There are several proposals for a future East Asian free-trade zone — the Japanese version is called the East Asian Community — but all are vague, and leaders say they are a long way from reality.

The proposals are often compared to a European Union-style single market, but analysts say a pan-Asian economic bloc would be unlikely to have open borders, free movement of labor and common security policies.

China did not publicly offer its vision of an East Asian community, but a statement issued after a meeting of what is known as Asean plus three — the leaders of Asean, China, Japan and South Korea — said those 13 countries would form the “main vehicle toward the long-term goal of building an East Asian Community.” That would seem to exclude a role for the United States.


Japan still wants the U.S. to be involved. (Unlike Emmanuel ASEAN isn't my area of expertise, but I have a feeling that China wins this battle for regional influence. That doesn't mean that the U.S./Japan go away completely -- we're too big to ignore -- but it does mean a greater role for Beijing in maintenance of the Asian economy. In my view, this isn't necessarily a bad thing for the U.S.)

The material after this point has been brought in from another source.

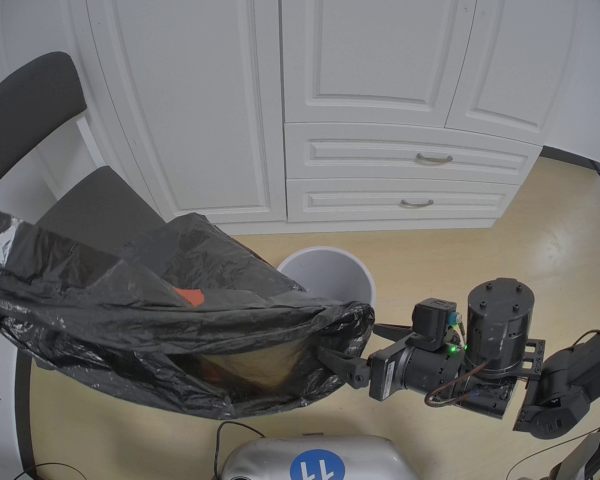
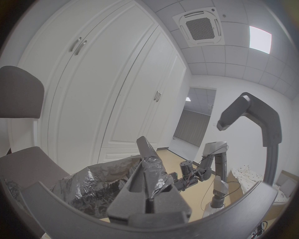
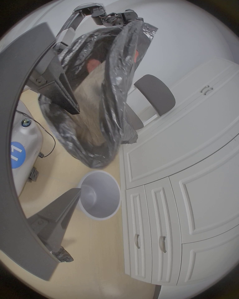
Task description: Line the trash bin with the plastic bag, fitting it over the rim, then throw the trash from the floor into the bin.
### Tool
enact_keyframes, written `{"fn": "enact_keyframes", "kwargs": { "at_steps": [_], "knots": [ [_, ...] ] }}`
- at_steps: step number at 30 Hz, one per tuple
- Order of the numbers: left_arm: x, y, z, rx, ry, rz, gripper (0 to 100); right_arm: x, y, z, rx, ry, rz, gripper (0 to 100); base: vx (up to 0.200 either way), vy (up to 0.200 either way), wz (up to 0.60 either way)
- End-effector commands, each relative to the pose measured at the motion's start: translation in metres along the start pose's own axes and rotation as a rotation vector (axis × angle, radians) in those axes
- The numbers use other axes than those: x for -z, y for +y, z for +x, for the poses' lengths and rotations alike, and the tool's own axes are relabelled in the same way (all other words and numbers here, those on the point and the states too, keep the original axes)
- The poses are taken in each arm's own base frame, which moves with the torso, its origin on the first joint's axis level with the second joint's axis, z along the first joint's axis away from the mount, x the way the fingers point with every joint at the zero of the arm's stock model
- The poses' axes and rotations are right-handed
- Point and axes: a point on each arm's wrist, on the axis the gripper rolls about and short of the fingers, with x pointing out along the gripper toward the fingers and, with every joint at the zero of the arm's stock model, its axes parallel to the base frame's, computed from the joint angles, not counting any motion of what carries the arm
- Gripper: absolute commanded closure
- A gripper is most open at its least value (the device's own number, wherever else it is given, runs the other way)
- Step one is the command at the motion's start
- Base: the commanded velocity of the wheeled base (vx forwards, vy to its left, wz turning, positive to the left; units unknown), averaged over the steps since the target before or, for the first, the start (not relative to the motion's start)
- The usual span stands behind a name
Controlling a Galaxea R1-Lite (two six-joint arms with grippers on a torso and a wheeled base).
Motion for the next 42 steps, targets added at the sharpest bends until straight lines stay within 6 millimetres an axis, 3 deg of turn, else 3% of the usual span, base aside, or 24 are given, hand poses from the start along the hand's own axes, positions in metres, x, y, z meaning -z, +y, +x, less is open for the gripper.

I'm not surprised that ASEAN will stay away from labor and security arrangements. These policies have been controversial in Europe, which is much richer, less competitive, and more ideologically similar than SE Asia. Most of these countries still have tons of unemployment, so it would be politically impossible to have open labor markets. And could you imagine Japan and China agreeing on a security arrangement? China and S. Korea? Burma and Singapore? Me either.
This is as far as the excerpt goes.